Kaiyuan Liu,Jiahao Mei,Hengyu Zhang,Yihuai Zhang,Xingjiao Wu,Daoguo Dong,Liang He
Abstract:Although Chinese calligraphy generation has achieved style transfer, generating calligraphy by specifying the calligrapher, font, and character style remains challenging. To address this, we propose a new Chinese calligraphy generation model 'Moyun' , which replaces the Unet in the Diffusion model with Vision Mamba and introduces the TripleLabel control mechanism to achieve controllable calligraphy generation. The model was tested on our large-scale dataset 'Mobao' of over 1.9 million images, and the results demonstrate that 'Moyun' can effectively control the generation process and produce calligraphy in the specified style. Even for calligraphy the calligrapher has not written, 'Moyun' can generate calligraphy that matches the style of the calligrapher.
What problem does this paper attempt to address?

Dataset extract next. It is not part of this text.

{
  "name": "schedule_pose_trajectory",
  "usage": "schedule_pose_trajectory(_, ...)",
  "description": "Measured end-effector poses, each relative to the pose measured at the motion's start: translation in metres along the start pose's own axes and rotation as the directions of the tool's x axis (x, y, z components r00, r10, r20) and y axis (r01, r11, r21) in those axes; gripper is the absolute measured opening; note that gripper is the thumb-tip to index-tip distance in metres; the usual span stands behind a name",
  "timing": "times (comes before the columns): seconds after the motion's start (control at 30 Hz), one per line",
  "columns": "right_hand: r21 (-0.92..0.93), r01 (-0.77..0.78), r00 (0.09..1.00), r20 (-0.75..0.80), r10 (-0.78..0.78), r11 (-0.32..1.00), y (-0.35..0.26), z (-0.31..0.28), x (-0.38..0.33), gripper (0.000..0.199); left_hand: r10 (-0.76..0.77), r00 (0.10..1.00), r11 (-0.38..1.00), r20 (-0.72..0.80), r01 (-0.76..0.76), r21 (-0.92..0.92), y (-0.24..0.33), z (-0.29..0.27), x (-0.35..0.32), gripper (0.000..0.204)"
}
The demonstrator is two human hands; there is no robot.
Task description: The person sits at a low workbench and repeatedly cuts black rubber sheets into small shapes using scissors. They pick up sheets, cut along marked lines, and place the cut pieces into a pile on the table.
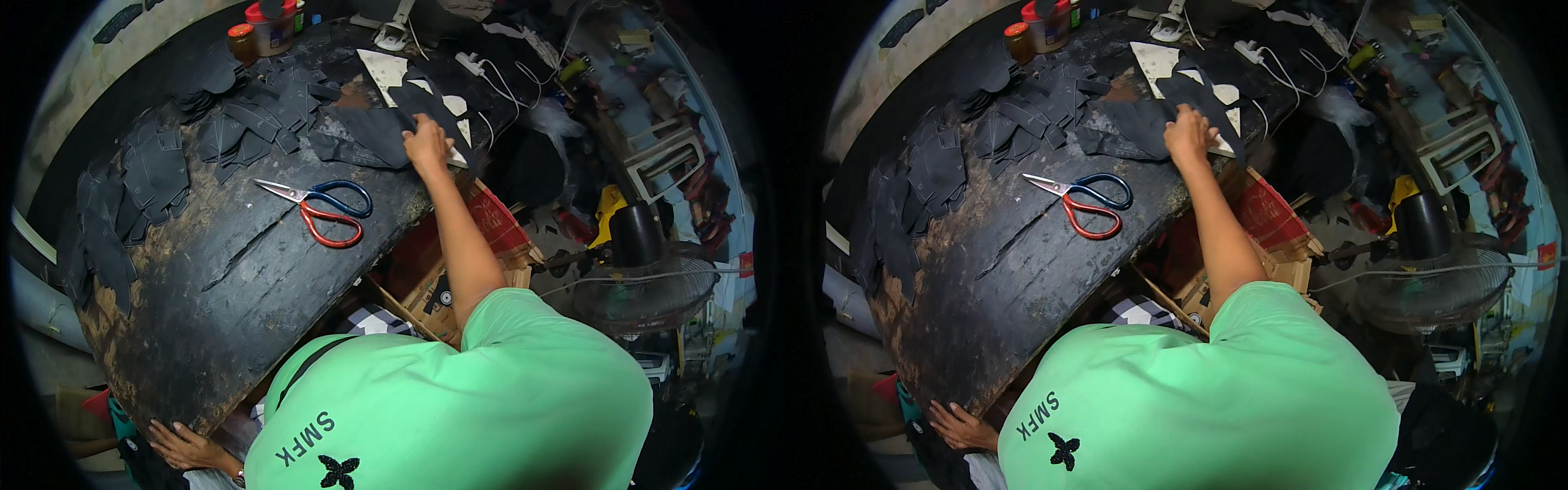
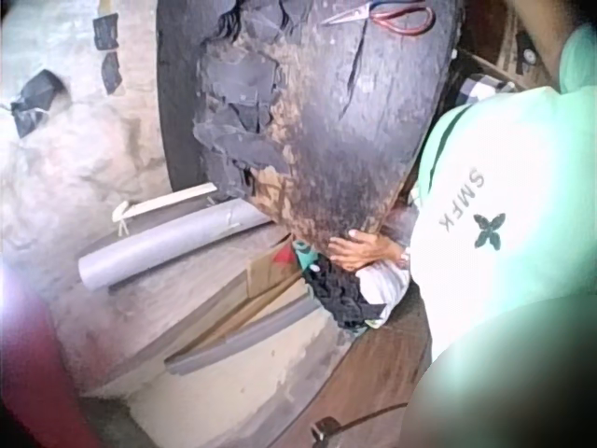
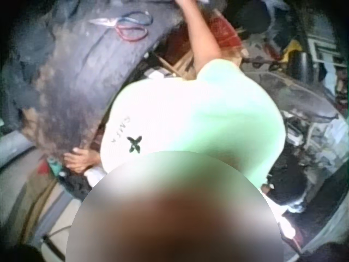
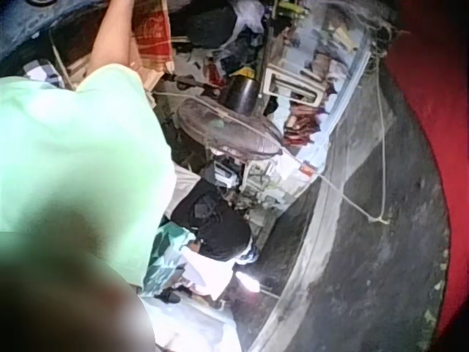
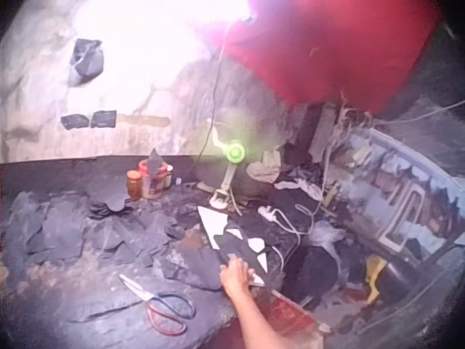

The problem that this paper attempts to solve is how to generate calligraphy works of a specific style in Chinese calligraphy generation by specifying calligraphers, fonts, and character styles. Although the existing Chinese calligraphy generation techniques have achieved style transfer, there are still challenges in generating calligraphy works with specific calligraphers, fonts, and character styles. Specifically:
1. **Style Control**: Existing models have difficulty in precisely controlling the specific style of the generated calligraphy, especially when specifying calligraphers, fonts, and character styles.
2. **Structure Matching**: When existing models generate calligraphy, especially in stroke structure and brushstroke details, there is a gap compared with real calligraphy works.
3. **Dataset Scale**: The scale of existing datasets is small, and the annotations are not detailed, which limits the learning ability of the models.
To address these challenges, the author proposes a new Chinese calligraphy generation model "Moyun", and its main innovations include:
- **Introducing Vision Mamba**: Replace Unet in the diffusion model and use Vision Mamba to process images to better capture the structural relationships between strokes.
- **TripleLabel Control Mechanism**: A multi - label control mechanism is designed. By combining the labels of calligraphers, fonts, and characters to control the generation process, controllable calligraphy generation is achieved.
- **Large - scale Dataset**: A large - scale dataset "Mobao" containing more than 1.9 million high - resolution binarized images is constructed, enriching the learning resources of the model.
Through these improvements, the "Moyun" model can more accurately control the style when generating calligraphy and generate works that are highly similar to real calligraphy works, and can even generate calligraphy in line with the style of calligraphers for characters that they have not written.